Segundo esses estudos, é preciso tratar só 19 pessoas para que uma sofra de miopatia. O diabetes também aumenta entre os tratados,em especial entre mulheres.
 
Segundo Xavier, da Sociedade Brasileira de Cardiologia, o risco de diabetes sobe cerca de 9% entre usuários de estatina, risco menor do que o benefício do remédio.
 
Para Drauzio Varella, o importante é trazer à tona a discussão sobre esse tema. "Quis mostrar [com o artigo] que a questão não é tão simples assim. É preciso discutir."
 
Tentativa de evitar infartos
Por que, afinal, existe um esforço tão grande para saber quem deve tomar um remédio para evitar uma doença que pode nem se manifestar?
 
As estatinas são classificadas como "blockbusters", drogas responsáveis por grande fatia do faturamento das maiores farmacêuticas.

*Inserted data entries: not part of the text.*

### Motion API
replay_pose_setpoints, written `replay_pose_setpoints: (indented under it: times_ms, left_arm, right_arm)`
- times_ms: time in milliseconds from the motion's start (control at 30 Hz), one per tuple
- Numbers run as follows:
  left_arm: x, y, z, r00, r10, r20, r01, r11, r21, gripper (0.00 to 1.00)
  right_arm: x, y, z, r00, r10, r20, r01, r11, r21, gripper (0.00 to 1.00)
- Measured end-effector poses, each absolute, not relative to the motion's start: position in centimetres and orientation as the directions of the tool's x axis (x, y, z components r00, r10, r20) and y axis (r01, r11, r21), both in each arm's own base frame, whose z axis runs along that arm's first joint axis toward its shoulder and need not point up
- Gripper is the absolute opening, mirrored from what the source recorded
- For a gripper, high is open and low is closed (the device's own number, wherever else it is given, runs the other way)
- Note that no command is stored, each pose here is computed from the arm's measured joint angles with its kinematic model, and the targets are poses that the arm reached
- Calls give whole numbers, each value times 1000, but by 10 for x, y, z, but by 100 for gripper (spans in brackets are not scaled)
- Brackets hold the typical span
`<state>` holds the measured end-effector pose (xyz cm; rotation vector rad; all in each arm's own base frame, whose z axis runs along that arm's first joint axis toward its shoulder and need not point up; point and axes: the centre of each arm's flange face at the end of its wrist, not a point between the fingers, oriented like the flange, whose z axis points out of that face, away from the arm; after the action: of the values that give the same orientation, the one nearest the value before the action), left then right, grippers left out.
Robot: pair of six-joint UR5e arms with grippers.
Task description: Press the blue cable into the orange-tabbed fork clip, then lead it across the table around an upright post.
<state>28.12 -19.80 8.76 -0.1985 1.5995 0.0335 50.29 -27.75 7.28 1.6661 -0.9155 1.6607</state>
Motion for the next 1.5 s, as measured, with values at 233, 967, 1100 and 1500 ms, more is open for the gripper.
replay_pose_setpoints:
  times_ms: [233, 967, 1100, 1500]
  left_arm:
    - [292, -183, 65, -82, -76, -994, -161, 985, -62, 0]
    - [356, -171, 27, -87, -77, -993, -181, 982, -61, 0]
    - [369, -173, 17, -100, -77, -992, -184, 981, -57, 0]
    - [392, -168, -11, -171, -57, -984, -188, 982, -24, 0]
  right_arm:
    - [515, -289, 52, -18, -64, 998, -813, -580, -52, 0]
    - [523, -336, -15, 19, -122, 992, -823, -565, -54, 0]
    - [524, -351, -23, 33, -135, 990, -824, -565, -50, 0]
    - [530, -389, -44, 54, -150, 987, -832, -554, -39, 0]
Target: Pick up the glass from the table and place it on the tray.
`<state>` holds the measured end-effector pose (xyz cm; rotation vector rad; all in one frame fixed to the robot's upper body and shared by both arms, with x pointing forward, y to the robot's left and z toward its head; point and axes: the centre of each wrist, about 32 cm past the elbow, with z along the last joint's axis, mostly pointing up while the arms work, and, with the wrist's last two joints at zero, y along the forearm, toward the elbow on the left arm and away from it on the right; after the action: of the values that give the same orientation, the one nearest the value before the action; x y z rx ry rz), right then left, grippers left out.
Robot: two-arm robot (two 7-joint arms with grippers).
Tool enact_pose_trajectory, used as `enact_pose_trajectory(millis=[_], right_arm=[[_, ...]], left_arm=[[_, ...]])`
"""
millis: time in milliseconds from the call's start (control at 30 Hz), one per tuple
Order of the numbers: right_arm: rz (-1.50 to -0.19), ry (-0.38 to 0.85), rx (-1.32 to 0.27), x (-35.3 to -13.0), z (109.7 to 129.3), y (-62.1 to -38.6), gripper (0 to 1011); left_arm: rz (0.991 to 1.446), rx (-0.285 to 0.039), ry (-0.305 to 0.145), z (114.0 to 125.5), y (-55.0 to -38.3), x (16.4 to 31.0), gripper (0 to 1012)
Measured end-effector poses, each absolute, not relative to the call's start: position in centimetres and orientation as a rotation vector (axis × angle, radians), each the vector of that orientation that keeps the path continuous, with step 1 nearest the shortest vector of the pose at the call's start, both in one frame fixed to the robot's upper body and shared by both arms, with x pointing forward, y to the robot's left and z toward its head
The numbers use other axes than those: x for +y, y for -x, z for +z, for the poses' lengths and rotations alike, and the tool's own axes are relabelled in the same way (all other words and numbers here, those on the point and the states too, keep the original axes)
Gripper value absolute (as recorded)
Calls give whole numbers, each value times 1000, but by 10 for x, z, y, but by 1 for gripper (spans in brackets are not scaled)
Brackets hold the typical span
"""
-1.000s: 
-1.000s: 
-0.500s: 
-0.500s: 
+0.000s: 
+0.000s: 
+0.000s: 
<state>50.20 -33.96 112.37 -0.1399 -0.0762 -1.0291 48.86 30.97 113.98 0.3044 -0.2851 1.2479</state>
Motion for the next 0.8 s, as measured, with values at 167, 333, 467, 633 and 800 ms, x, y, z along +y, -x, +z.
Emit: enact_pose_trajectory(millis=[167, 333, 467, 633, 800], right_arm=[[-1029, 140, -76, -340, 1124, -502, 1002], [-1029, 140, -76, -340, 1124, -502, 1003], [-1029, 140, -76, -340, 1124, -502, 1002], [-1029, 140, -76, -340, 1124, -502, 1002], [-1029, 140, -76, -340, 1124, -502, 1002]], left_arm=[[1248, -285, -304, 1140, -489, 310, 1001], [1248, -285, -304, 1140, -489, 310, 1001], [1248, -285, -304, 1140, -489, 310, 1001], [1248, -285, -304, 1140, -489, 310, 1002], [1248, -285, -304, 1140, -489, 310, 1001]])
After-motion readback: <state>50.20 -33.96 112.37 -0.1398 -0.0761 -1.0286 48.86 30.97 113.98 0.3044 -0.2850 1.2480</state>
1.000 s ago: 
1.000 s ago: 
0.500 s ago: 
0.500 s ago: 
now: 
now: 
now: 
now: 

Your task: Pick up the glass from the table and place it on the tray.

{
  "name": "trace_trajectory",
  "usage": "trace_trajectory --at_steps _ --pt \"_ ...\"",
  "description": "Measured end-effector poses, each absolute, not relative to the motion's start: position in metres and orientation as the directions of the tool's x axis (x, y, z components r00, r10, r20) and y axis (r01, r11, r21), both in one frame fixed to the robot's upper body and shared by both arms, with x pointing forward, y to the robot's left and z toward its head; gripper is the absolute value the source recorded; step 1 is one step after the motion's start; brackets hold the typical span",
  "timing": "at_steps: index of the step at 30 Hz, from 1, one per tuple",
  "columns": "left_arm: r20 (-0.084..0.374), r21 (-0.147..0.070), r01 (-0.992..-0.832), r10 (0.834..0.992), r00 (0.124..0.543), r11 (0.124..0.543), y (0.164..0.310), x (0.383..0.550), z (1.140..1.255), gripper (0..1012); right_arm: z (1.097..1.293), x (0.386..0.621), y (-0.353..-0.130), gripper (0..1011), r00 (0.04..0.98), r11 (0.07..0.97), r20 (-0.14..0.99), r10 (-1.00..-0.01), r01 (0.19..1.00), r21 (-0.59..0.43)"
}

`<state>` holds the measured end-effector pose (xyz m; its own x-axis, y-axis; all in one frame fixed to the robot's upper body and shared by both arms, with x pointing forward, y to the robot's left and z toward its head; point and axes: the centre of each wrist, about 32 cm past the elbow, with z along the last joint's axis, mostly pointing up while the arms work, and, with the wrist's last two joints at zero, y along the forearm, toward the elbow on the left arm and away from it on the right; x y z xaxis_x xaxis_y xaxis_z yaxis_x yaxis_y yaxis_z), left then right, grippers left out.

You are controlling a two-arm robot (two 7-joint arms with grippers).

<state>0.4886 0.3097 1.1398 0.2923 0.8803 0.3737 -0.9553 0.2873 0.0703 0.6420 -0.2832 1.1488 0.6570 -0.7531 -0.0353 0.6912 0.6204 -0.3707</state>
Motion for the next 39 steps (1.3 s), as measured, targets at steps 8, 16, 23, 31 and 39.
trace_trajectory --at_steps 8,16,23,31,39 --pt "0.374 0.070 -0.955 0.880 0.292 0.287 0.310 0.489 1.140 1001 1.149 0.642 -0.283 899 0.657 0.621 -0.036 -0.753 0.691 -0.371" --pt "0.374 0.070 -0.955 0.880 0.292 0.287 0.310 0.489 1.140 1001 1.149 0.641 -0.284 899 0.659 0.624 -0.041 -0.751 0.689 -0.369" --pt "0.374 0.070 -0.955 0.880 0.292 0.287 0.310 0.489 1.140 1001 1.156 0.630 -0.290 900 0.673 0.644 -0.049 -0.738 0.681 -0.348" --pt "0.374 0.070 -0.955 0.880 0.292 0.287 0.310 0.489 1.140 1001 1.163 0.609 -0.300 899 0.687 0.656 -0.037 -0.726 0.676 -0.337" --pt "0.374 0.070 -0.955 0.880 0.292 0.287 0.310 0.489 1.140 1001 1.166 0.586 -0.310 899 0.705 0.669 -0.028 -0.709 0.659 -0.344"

Enquanto as patentes e os preços desses remédios vêm caindo, novas substâncias têm sido testadas para serem usadas como estatinas ou por pessoas que não toleram o tratamento com elas.
 
Para críticos da indústria farmacêutica, existe um esforço grande em demonstrar benefício desses remédios simplesmente para fazer gente saudável comprar remédio.
 
Mas a questão não pode ser resumida a uma "teoria da conspiração", segundo Raul Santos Filho, da USP. Cerca de metade das pessoas que infartam nunca teve sintomas de doenças cardíacas antes de sofrer o evento ou até morrer por causa dele.
 
A esperança dos médicos é identificar pessoas com maior risco de infartar ou ter derrame e evitar que isso aconteça. Daí surgem as escalas de risco futuro e as receitas de estatinas e anti-hipertensivos.
 
Além das mudanças de estilo de vida, que dependem muito da força de vontade do paciente, o colesterol é um fator no qual os médicos conseguem interferir, principalmente com remédios.